Como o resto do mundo está lidando com essa situação, eu acho que não é inteligente e cauteloso para os nossos negócios aqui não começarmos a ter um plano B, um plano de contingência, um plano de risco, de retirada e de não tanta dependência até mesmo pela questão econômica chinesa. A China passa por um momento econômico bastante delicado, de transformação, um momento onde seus 30 anos de crescimento econômico estão sendo colocados em xeque porque ela precisa fazer uma alteração no seu modelo econômico e isso não é muito fácil de fazer. Nós vemos países chegarem nesse momento e desde então não conseguirem manter a mesma performance, o Japão é um deles, uma economia asiática que chegou em um estágio, estagnou e não conseguiu continuar crescendo. A China tem vários indicadores preocupantes, ou seja, acho que o agro brasileiro ganha muito com a China e isso é importante e é válido. O Brasil tem que continuar fazendo negócios com a China, mas nós temos que prestar atenção para os riscos e permitir uma contenção desses riscos.
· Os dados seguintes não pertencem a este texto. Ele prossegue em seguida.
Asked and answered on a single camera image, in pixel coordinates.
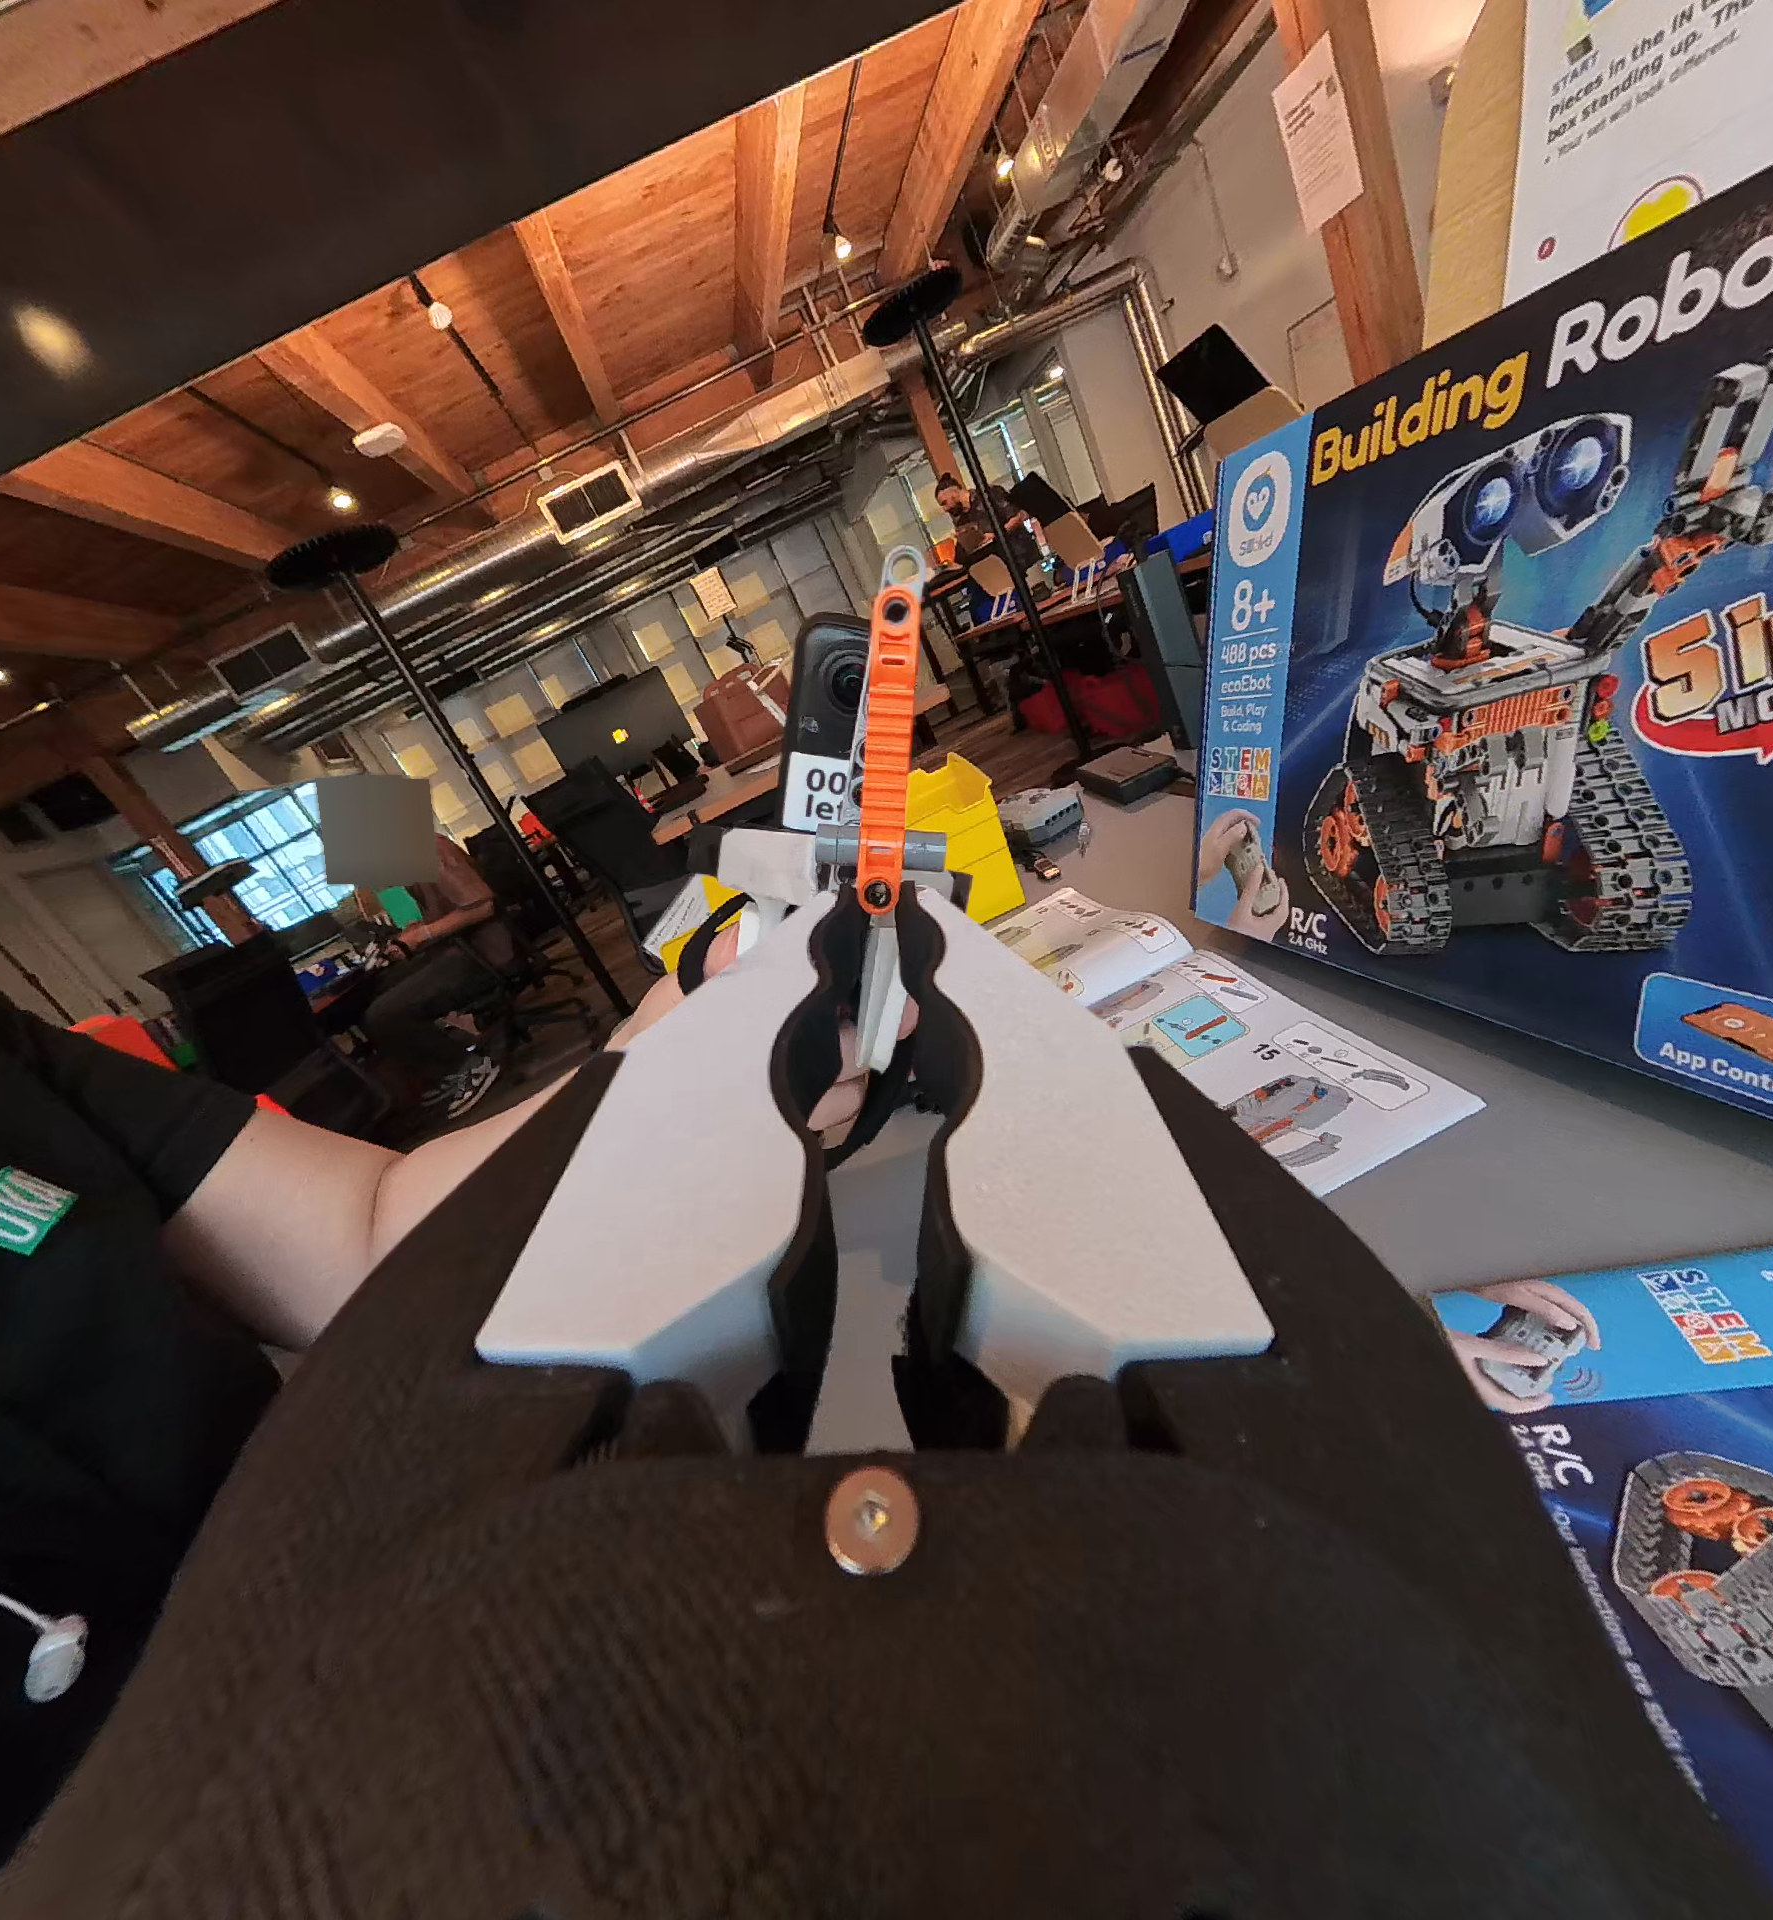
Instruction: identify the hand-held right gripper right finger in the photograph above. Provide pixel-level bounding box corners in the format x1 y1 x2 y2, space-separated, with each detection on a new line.
898 885 1274 1411

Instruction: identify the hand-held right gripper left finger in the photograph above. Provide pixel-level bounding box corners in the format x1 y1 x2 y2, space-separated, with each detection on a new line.
475 885 845 1419

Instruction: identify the orange toothed rack piece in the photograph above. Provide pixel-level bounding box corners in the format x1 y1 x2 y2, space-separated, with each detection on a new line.
854 589 920 914

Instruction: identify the grey desk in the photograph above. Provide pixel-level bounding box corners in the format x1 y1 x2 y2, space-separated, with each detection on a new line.
811 787 1773 1353

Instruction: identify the person's left hand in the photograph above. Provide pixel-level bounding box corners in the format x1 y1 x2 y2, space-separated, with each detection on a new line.
609 918 924 1138

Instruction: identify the yellow plastic bin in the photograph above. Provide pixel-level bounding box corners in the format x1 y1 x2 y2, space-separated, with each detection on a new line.
900 749 1031 924

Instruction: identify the black office chair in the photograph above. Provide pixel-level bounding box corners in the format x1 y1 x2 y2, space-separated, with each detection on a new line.
143 930 396 1145
527 758 696 977

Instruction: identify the black monitor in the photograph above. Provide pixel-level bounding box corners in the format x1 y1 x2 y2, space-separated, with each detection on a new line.
536 668 679 783

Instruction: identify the open instruction booklet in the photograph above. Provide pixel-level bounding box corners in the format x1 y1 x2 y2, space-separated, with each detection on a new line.
995 885 1486 1199

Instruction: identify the red bag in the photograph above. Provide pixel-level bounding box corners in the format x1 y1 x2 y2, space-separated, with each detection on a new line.
1021 659 1165 747

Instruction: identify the wooden table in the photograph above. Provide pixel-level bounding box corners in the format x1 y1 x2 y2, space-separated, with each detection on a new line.
946 547 1218 694

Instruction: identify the dark teal device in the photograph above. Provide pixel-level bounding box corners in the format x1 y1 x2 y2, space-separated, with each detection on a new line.
1117 547 1210 756

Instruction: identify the black pole stand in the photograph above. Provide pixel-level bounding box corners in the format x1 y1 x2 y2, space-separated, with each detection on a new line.
268 525 634 1021
862 262 1101 760

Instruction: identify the blue robot kit box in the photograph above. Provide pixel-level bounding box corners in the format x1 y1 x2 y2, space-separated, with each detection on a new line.
1191 180 1773 1149

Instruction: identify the blue manual booklet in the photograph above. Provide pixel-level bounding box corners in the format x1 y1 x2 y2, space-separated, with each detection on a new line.
1430 1233 1773 1920

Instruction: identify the paper notice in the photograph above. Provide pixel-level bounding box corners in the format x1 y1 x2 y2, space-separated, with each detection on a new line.
1271 32 1350 230

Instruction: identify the white cord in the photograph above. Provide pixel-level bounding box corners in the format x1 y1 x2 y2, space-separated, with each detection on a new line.
0 1566 89 1704

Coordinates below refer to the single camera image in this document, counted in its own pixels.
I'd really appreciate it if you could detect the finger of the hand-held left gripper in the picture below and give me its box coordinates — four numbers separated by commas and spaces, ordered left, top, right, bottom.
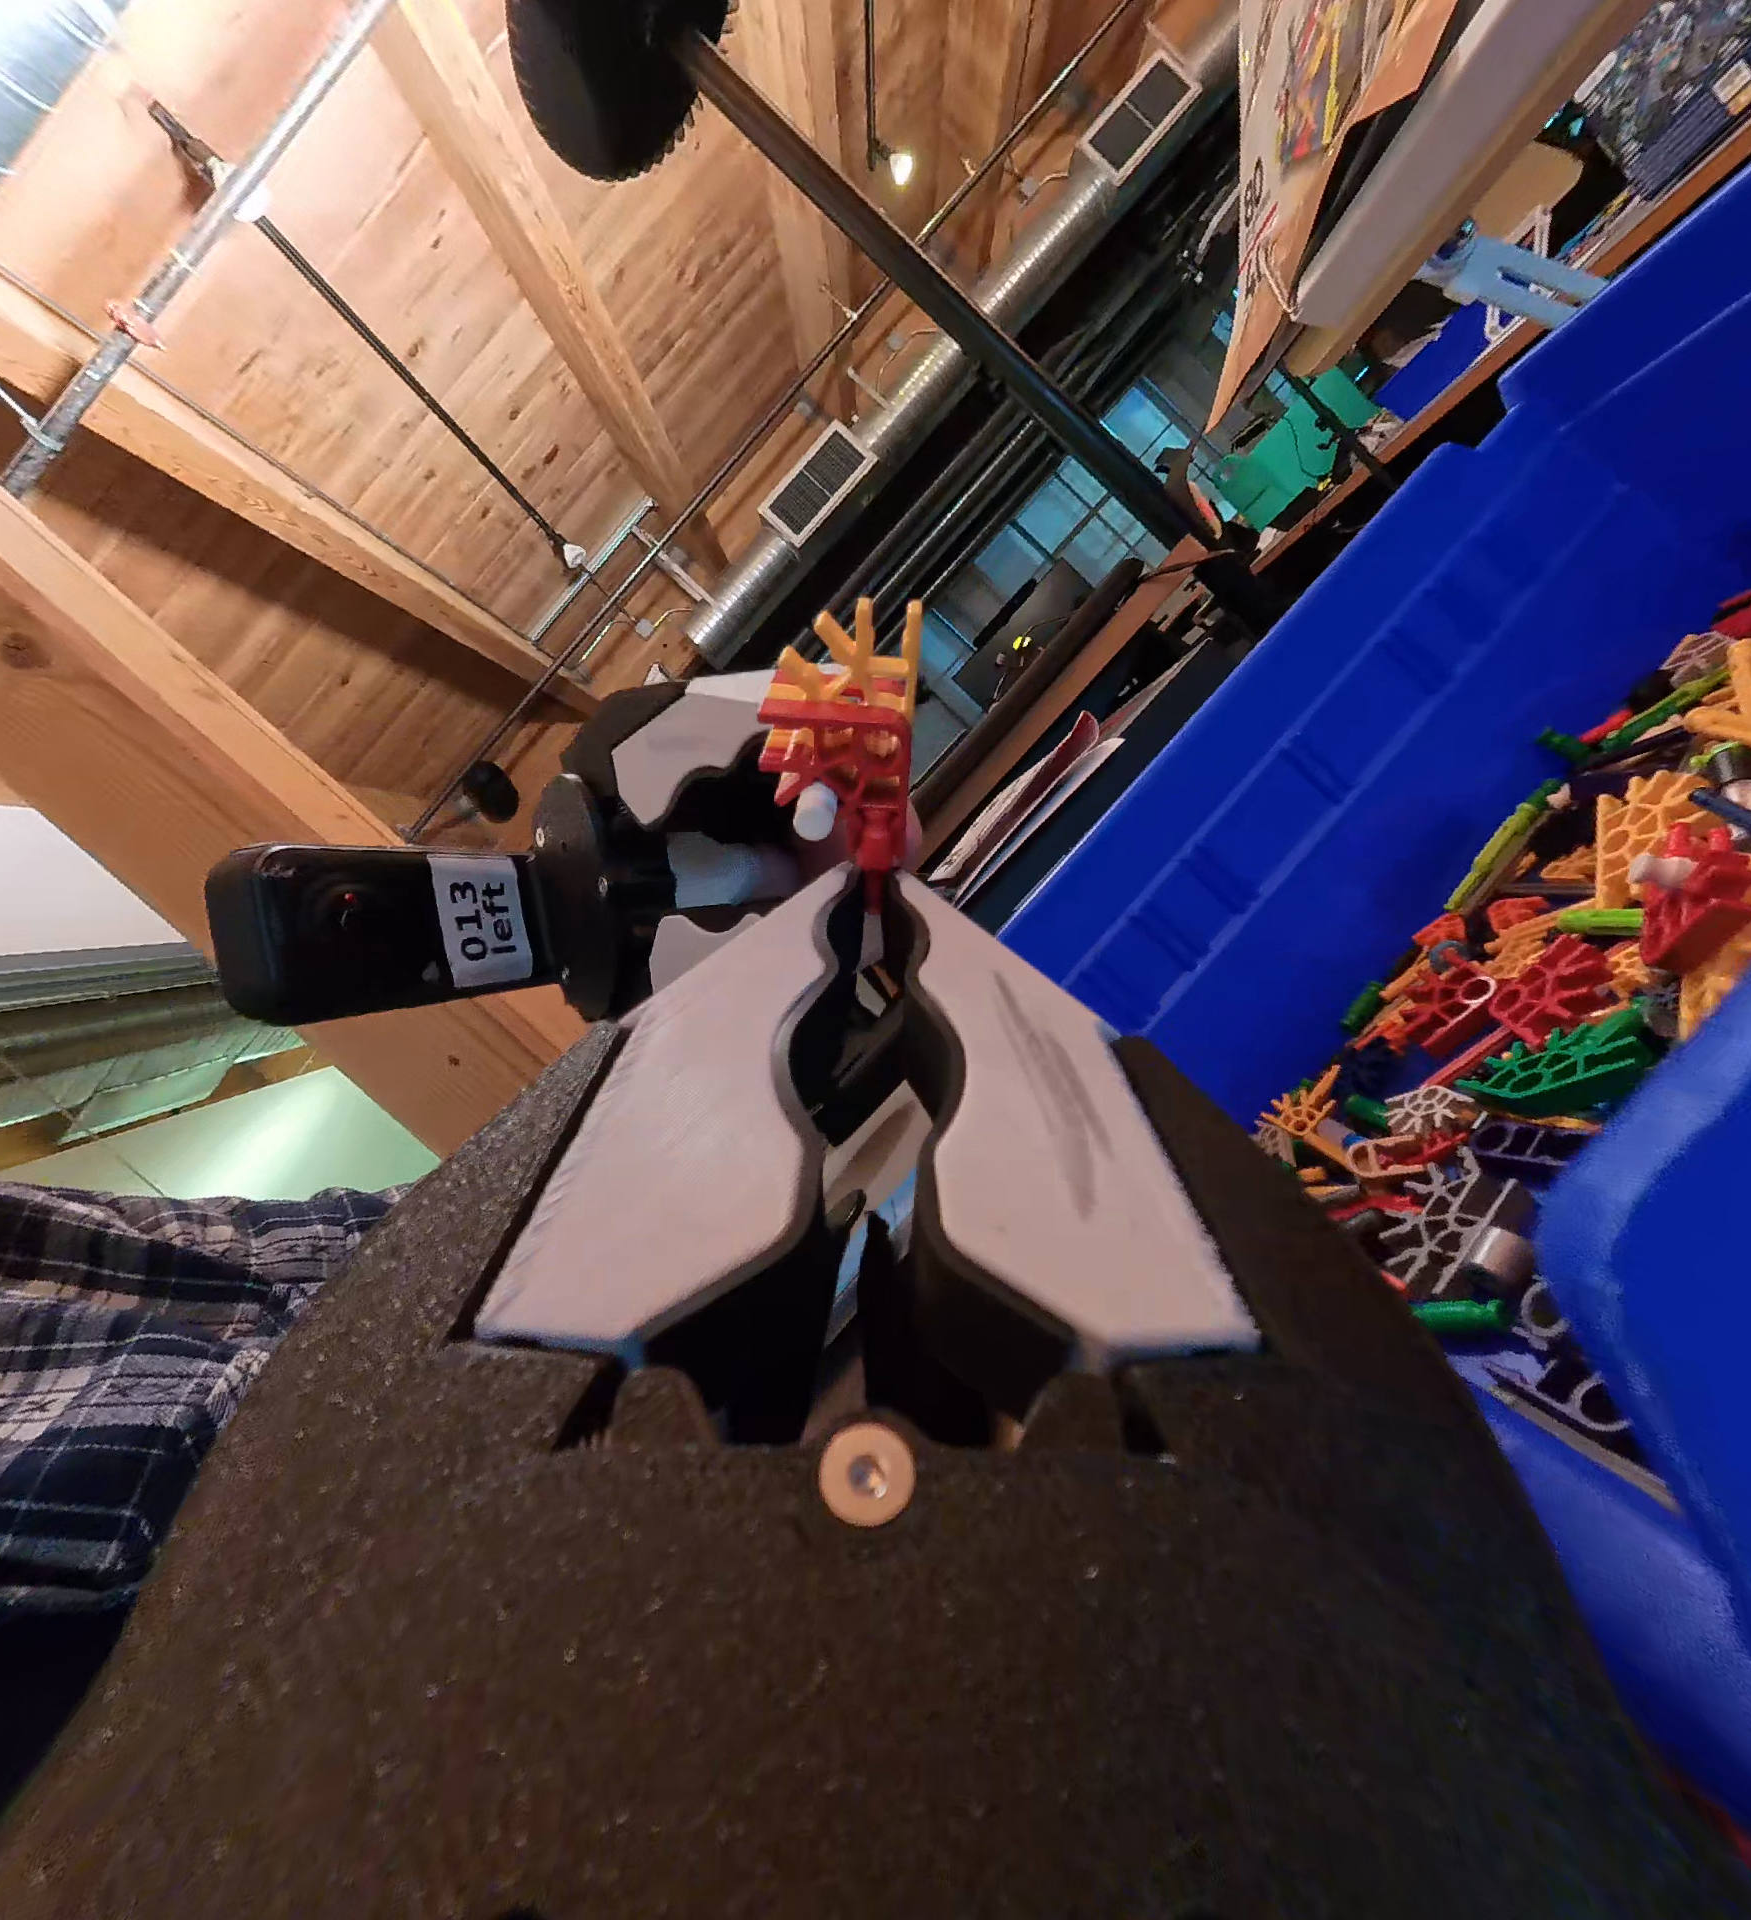
638, 899, 795, 1023
614, 669, 816, 841

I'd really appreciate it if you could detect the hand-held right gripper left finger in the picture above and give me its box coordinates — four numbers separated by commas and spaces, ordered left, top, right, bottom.
472, 866, 878, 1443

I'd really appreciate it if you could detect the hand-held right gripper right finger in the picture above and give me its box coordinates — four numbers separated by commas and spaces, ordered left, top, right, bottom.
887, 873, 1263, 1443

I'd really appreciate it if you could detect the red yellow toy connector assembly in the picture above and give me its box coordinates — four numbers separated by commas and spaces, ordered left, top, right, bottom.
755, 596, 926, 918

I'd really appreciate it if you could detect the pile of colourful toy pieces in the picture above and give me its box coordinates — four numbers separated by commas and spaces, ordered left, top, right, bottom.
1255, 554, 1751, 1337

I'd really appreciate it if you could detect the blue plastic bin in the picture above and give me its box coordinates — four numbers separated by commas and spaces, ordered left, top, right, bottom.
994, 91, 1751, 1914

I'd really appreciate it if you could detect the white air vent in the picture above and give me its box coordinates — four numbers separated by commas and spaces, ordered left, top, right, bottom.
1076, 52, 1205, 181
755, 420, 880, 544

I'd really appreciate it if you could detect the black ceiling rod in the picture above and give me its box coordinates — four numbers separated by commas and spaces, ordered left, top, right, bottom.
147, 96, 582, 572

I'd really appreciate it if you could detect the black pole with round disc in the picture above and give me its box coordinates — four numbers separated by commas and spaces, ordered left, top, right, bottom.
505, 0, 1236, 549

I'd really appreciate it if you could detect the grey ceiling pipe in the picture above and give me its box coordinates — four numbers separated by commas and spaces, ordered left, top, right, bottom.
0, 0, 397, 496

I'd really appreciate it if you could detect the clear toy parts bag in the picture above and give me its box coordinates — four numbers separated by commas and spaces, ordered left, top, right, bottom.
1205, 0, 1463, 430

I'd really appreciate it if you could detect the dark blue printed box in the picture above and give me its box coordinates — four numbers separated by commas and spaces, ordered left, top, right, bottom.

Nesta semana, o presidente americano, Joe Biden, recebeu nos EUA o primeiro-ministro indiano, Narendra Modi. Além do perigo do ataque de Pequim contra Taiwan, a piora da relação entre China e Índia é mais relevante? Devemos [nos preocupar], é óbvio com uma guerra entre China e Índia de escala e proporções mundiais, mas a Índia só vai confrontar a China se a China fizer algo na sua vizinhança, no seu espaço. E hoje, a China não está focada necessariamente em arrumar um problema na região do Oceano Índico ou nas áreas próximas à índia. Ela está muito mais preocupada com Taiwan e com os EUA. Óbvio que para ela estar preocupada com os EUA, ela precisa ter um plano global, onde ela vai influenciar muitas outras regiões do mundo e essa expansão chinesa está entrando em uma zona de preocupação da Índia. A nova rota da seda chinesa, ela atinge de uma certa maneira, cerca a Índia, e a Índia está tentando reagir e responder. O objetivo dos americanos é trazer a Índia para seu lado. Já existe uma aliança que se chama Quad, são 4 países unidos para tentar conter o crescimento chinês. A Índia está incluída, os Estados Unidos, Austrália e Japão. Esses quatro estão se movimentando, os EUA tem acenado cada vez mais para a Índia para ajudar nesse problema com a China. Não acho que a Índia esteja interessada em comprar uma briga com a China por causa dos Estados Unidos, mas ela também não vai deixar se sentir ameaçada ou cercada pela China se a China realmente chegar em uma situação mais delicada. A gente tenta olhar para o que acontece na China em relação à Índia. Porque se a China provocar a Índia, aí sim o Ocidente, os EUA vão ter um grande aliado contra a China e isso pode ser uma medida para segurar o comportamento da China. Uma coisa é a China enfrentar os EUA, outra coisa é ela enfrentar os EUA com Europa, Japão, com a Índia. Quanto mais aliados os EUA conseguirem trazer para perto, mais são as chances de a China não ousar em fazer nada muito fora do comum.
*Esse texto não reflete, necessariamente, a opinião da Jovem Pan.